START Data provided
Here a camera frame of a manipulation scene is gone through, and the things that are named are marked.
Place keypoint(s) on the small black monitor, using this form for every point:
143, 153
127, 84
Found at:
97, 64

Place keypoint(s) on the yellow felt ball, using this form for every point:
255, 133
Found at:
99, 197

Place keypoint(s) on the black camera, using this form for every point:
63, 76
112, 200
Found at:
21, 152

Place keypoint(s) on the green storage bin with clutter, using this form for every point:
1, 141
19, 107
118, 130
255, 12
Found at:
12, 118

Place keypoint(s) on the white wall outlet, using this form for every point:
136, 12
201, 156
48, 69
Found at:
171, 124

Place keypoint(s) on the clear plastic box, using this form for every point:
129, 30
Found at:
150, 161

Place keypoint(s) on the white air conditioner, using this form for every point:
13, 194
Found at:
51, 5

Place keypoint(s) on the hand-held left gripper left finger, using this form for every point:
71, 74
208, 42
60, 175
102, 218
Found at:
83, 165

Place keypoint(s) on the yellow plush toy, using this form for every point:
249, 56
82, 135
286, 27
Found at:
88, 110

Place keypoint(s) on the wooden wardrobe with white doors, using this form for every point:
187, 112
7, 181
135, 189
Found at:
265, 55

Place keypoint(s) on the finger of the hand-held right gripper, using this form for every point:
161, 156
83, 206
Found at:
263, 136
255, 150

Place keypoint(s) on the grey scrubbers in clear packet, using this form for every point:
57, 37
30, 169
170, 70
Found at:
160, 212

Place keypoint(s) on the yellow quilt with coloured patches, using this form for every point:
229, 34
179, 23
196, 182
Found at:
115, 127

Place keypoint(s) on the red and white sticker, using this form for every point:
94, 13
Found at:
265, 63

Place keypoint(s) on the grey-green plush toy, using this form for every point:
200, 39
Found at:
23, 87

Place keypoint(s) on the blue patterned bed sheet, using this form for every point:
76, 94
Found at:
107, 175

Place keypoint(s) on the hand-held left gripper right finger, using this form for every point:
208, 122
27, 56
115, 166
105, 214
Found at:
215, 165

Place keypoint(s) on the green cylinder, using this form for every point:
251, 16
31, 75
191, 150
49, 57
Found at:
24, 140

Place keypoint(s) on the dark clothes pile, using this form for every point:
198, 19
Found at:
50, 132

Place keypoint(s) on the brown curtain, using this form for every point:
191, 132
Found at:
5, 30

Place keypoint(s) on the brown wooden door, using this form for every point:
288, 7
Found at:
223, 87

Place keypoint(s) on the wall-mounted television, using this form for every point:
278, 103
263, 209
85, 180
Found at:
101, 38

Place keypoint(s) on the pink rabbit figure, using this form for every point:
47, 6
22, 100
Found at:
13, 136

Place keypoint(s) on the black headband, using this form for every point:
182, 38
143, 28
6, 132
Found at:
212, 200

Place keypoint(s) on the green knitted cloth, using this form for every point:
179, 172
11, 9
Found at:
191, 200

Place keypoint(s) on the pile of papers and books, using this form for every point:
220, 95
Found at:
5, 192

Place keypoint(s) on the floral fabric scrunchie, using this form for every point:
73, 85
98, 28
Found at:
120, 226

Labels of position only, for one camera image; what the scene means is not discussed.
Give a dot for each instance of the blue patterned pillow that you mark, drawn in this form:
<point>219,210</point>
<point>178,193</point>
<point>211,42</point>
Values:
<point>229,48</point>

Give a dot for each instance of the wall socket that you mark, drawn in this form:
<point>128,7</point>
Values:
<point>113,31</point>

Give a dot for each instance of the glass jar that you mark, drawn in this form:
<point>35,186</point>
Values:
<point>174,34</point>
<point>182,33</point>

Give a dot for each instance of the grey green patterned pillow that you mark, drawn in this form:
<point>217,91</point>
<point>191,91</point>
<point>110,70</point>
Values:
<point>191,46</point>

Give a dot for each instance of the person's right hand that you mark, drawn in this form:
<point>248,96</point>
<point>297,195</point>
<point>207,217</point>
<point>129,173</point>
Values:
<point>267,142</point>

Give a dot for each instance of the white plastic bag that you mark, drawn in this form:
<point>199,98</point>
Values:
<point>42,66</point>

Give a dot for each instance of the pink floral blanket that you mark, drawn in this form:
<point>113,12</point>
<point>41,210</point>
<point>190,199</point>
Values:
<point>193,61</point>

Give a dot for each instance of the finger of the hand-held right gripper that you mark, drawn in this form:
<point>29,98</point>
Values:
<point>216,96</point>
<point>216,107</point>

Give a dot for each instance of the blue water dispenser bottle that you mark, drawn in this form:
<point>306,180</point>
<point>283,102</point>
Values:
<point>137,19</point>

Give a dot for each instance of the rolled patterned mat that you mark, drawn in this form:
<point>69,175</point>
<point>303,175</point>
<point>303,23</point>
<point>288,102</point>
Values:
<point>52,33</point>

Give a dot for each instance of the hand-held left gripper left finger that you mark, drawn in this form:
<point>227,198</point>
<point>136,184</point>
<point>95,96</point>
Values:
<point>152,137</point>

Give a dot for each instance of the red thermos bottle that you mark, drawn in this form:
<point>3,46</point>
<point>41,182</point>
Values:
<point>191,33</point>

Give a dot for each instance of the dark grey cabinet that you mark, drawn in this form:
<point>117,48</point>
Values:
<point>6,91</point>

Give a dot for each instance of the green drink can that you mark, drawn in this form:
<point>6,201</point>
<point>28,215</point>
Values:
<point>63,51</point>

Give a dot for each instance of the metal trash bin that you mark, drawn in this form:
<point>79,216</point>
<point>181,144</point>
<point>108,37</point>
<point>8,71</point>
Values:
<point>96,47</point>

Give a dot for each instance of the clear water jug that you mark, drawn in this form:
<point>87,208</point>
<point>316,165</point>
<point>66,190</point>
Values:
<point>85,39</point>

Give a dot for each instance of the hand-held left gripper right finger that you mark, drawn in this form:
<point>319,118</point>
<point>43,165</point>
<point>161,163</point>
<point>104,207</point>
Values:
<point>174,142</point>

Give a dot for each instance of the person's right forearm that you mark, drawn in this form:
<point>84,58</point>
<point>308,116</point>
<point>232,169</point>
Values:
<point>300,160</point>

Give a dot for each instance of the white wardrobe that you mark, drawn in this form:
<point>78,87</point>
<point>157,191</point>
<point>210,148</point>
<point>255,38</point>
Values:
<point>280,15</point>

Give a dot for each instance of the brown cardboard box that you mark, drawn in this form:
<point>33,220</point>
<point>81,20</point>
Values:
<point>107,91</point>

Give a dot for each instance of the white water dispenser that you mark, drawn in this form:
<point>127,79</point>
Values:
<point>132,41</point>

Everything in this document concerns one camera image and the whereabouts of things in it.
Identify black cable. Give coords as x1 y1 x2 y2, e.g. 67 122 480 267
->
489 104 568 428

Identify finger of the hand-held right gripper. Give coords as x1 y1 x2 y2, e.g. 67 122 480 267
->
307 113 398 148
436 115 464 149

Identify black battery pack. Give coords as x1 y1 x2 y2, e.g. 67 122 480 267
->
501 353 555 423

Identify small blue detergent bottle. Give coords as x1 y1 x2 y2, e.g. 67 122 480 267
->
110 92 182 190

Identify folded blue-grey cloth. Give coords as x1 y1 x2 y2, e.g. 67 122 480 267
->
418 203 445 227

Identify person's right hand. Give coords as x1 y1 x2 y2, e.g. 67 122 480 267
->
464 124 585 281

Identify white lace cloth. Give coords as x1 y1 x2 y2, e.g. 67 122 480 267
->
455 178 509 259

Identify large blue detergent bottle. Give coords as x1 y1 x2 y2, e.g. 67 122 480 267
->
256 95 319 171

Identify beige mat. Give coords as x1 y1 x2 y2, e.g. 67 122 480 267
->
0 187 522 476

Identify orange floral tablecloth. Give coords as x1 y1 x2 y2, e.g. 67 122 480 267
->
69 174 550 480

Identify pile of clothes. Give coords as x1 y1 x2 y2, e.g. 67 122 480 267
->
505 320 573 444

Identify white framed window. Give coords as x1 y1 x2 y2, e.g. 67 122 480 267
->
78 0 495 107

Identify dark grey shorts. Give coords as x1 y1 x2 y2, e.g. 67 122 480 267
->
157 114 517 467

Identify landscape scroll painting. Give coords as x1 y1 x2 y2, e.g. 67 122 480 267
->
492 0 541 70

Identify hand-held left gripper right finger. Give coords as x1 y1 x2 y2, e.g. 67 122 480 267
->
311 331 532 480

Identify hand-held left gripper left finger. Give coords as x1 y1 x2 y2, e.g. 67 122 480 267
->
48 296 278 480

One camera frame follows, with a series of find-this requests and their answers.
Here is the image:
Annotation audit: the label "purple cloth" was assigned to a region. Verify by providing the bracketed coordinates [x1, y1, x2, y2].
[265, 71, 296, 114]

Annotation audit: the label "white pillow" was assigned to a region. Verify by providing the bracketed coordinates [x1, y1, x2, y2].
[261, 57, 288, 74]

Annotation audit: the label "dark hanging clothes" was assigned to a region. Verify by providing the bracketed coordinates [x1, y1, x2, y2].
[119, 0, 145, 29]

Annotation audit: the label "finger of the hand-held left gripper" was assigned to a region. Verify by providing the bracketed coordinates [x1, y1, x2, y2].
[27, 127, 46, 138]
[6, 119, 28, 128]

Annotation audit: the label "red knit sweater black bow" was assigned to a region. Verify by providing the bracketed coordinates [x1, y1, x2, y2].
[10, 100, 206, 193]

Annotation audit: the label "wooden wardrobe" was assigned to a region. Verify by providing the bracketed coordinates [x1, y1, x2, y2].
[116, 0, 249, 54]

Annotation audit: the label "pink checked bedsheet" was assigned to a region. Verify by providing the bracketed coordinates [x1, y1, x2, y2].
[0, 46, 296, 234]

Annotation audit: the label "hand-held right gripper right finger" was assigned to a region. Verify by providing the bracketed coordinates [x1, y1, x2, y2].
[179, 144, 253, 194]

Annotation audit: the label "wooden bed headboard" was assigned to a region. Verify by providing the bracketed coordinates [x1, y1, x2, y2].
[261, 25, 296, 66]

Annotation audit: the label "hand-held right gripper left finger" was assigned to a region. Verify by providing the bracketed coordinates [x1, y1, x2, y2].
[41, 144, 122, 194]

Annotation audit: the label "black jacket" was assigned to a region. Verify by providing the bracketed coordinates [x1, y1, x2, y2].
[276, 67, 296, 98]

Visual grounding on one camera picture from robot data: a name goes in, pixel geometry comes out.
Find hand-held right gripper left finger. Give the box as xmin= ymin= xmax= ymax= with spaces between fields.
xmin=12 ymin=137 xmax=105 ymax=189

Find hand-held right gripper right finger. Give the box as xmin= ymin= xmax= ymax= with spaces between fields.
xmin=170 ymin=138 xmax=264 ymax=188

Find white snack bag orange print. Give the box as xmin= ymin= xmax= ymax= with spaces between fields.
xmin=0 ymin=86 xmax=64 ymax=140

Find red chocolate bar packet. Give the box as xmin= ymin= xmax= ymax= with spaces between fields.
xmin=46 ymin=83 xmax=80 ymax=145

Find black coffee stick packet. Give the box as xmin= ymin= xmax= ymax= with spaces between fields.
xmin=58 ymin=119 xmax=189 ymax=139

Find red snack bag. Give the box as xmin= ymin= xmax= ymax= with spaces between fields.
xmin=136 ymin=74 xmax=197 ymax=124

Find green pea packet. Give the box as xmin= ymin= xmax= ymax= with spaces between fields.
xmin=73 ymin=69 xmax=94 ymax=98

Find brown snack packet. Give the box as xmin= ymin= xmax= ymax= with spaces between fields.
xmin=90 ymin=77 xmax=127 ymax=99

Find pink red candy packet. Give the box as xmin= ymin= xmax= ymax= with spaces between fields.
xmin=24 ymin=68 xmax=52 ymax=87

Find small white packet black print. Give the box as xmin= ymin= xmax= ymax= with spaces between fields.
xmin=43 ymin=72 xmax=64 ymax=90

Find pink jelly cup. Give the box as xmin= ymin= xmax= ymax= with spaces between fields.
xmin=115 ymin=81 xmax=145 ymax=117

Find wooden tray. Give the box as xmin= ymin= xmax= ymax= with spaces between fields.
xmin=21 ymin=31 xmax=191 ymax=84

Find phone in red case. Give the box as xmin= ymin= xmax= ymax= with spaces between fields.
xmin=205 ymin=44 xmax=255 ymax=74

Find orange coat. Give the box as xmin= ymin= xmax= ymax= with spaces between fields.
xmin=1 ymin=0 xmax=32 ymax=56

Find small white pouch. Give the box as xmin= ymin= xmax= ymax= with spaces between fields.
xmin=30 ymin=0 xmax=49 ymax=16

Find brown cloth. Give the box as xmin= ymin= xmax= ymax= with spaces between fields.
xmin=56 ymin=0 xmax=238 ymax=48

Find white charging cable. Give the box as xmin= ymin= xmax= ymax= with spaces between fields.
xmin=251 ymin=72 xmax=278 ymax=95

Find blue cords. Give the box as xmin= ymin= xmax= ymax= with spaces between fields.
END Data provided
What to produce:
Please report every line in the entries above that holds the string "water".

Output for this exercise:
Give a dot for each instance of the blue water dispenser bottle that you mark, drawn in this form:
Give a dot for each instance of the clear water jug that you mark, drawn in this form:
Give a dot for each instance of the white water dispenser that you mark, drawn in this form:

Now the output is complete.